|Burks, Charles - Chuck|
Submitted to: Journal of Insect Science
Publication Type: Peer reviewed journal
Publication Acceptance Date: 3/21/2011
Publication Date: 4/13/2011
Publication URL: http://insectscience.org/11.48/
Citation: Burks, C.S., Brandl, D.G., Higbee, B.S. 2011. Effects of natural and artificial photoperiods and fluctuating temperature on age of first mating and mating frequency in the navel orangeworm, Amyelois transitella. Journal of Insect Science. 11(48):1-11. Interpretive Summary: Mating disruption is being developed as a pest management tactic for the navel orangeworm, the principal insect pest of California’s almond crop.
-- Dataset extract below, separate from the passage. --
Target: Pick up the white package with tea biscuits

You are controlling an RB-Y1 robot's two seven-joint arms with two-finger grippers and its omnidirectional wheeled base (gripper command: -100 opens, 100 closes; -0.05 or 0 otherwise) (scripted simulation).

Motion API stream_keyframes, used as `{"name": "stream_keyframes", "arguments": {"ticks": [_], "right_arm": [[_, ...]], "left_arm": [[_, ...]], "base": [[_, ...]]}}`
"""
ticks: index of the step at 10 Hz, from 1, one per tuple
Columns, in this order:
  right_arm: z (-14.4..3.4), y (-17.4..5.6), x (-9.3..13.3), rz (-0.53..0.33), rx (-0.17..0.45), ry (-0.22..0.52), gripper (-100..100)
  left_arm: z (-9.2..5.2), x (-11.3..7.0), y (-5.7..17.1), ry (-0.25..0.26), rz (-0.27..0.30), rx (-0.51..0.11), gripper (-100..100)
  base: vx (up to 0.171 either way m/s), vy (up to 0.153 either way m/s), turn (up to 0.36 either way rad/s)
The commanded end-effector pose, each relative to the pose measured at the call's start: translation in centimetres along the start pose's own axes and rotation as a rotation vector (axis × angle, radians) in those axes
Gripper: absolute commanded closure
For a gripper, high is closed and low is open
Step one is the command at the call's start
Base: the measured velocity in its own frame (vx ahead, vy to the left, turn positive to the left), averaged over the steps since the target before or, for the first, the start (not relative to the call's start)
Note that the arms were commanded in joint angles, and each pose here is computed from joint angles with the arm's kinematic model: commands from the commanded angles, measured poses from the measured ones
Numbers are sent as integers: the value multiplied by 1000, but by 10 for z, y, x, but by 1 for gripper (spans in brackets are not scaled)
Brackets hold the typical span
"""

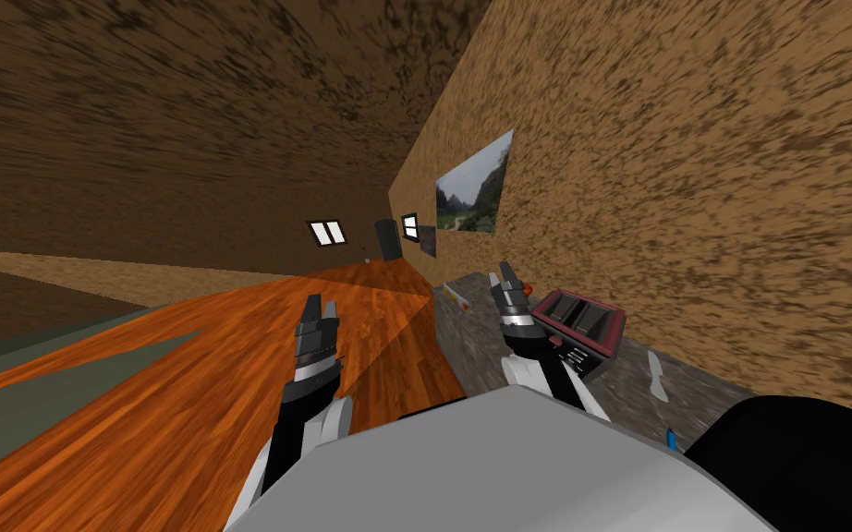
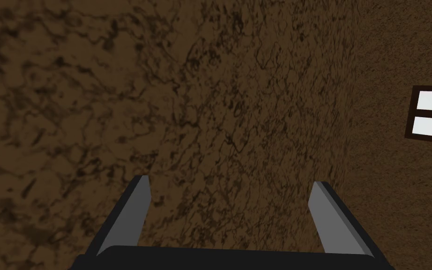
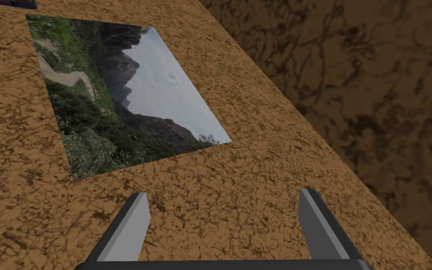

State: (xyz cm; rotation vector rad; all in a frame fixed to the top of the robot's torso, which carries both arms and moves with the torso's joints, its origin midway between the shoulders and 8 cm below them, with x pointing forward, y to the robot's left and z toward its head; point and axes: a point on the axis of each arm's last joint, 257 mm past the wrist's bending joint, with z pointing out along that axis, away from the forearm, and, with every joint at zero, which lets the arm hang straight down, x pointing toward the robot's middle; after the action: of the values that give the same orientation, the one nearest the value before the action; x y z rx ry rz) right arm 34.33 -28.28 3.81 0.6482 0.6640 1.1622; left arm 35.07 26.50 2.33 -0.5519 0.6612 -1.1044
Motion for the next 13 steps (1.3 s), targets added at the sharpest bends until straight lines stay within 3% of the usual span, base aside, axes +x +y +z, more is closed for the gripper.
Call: {"name": "stream_keyframes", "arguments": {"ticks": [1,6,12,13], "right_arm": [[-2,-3,3,-38,4,45,-100],[-21,-30,-8,-232,54,190,-100],[-66,-79,-50,-527,178,411,-100],[-66,-80,-49,-534,177,418,-100]], "left_arm": [[0,0,0,0,0,0,0],[0,0,0,0,0,0,0],[0,0,0,0,0,0,0],[0,0,0,0,0,0,0]], "base": [[30,3,26],[118,35,55],[199,59,89],[170,48,30]]}}
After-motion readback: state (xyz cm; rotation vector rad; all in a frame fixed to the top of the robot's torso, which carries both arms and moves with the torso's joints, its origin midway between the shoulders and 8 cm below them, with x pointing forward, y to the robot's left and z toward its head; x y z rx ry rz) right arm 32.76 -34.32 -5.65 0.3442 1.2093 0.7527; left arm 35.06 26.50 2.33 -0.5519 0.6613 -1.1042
The current study provides necessary data for future experiments examining the impact of delayed mating under environmental conditions typical of those experienced by the first (spring) and second (early summer) navel orangeworm flights. Weak illumination at the end of the dark phase of a daily photoperiod increased mating frequency of 1-day old navel orangeworm moths from 50 to 90% under long days and constant warm conditions. In a laboratory environmental chamber programmed to simulate spring photoperiods and temperature fluctuations mating frequency was 5, 30 and 50%, respectively, for 1, 2, and 3-day old moths. Treatments with weak illumination had no effect on these mating frequencies, which were similar to data gathered in the field. We conclude that the first age examined in delayed mating experiments should be 1 day post-eclosion for flight 2 conditions, but 3 days post eclosion for flight 1 conditions. These data will be used as the basis for delayed mating experiments, which will help determine whether mating disruption treatment must be started in March for optimum efficacy, or if treatment started in May might be more cost-effective.
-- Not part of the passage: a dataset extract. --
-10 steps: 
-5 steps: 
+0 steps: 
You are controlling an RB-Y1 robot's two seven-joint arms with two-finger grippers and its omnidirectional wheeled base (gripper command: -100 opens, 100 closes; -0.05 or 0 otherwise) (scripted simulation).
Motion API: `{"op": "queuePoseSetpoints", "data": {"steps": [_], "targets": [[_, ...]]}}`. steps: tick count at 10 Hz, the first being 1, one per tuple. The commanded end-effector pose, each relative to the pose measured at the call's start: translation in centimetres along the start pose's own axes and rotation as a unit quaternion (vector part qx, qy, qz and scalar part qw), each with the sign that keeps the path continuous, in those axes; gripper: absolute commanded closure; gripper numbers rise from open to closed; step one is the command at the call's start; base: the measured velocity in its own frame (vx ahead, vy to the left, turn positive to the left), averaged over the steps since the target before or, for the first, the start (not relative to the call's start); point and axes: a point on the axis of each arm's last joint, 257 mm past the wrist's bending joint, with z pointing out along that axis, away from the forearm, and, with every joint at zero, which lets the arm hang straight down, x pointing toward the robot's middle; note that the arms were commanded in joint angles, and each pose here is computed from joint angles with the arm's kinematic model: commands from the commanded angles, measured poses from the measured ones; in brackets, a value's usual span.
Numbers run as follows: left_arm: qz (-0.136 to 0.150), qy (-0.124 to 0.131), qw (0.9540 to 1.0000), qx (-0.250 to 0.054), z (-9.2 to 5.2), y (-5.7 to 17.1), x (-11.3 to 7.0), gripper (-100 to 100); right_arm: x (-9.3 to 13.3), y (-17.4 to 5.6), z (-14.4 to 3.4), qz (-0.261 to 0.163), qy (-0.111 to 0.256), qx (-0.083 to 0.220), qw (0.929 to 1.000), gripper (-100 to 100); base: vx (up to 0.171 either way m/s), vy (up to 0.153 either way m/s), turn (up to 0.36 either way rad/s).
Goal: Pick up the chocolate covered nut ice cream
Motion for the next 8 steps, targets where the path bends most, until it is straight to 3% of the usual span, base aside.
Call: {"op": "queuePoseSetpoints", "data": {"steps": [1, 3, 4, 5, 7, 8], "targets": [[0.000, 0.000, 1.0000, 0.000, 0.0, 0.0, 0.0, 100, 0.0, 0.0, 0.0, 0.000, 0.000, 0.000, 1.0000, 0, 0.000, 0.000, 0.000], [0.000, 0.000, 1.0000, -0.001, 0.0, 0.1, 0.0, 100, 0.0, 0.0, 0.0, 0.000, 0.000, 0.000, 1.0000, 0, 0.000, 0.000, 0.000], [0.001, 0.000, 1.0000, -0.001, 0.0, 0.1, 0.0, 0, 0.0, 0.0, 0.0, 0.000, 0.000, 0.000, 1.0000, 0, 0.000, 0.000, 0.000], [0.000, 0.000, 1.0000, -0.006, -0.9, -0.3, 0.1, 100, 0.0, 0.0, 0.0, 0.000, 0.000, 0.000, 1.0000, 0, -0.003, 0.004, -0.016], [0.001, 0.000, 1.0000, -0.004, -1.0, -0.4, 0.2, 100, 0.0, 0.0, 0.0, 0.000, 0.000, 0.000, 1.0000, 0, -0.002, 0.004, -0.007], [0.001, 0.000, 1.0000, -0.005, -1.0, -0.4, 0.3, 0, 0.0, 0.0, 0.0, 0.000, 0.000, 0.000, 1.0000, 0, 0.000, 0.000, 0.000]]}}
Technical Abstract: We examined the effect of weak illumination during part or all of scotophase on mating frequency of navel orangeworm, Amyelois transitella (Walker), in environmental chambers under long photoperiods and constant warm temperature (colony conditions) or shorter photoperiods and a cooler thermoperiod intended mimic spring conditions in our region. These data were compared to mating frequencies in sentinel females placed in the field during the first three weeks of May. Under colony conditions weak illumination in the final hour of scotophase resulted in ~90% mating on the first day after eclosion; significantly greater mating compared to complete darkness throughout the scotophase, weak illumination throughout scotophase, or weak illumination for both the first and last hour of scotophase. In an environmental chamber programmed to simulate spring conditions, little mating occurred on the first night after eclosion and three nights were required for >50% of females to mate. There was no difference in mating frequency with between moths exposed to complete darkness throughout scotophase and those provided with weak illumination in the last half hour of scotophase or throughout scotophase. This delay in age of first mating was consistent with field observations with sentinel females at May in our location. We conclude that, along with greater longevity and later oviposition, first mating occurs at a later age in spring conditions compared to summer conditions in this species. Planned studies of the effect of delayed mating in first and second flights will need to take these factors into account.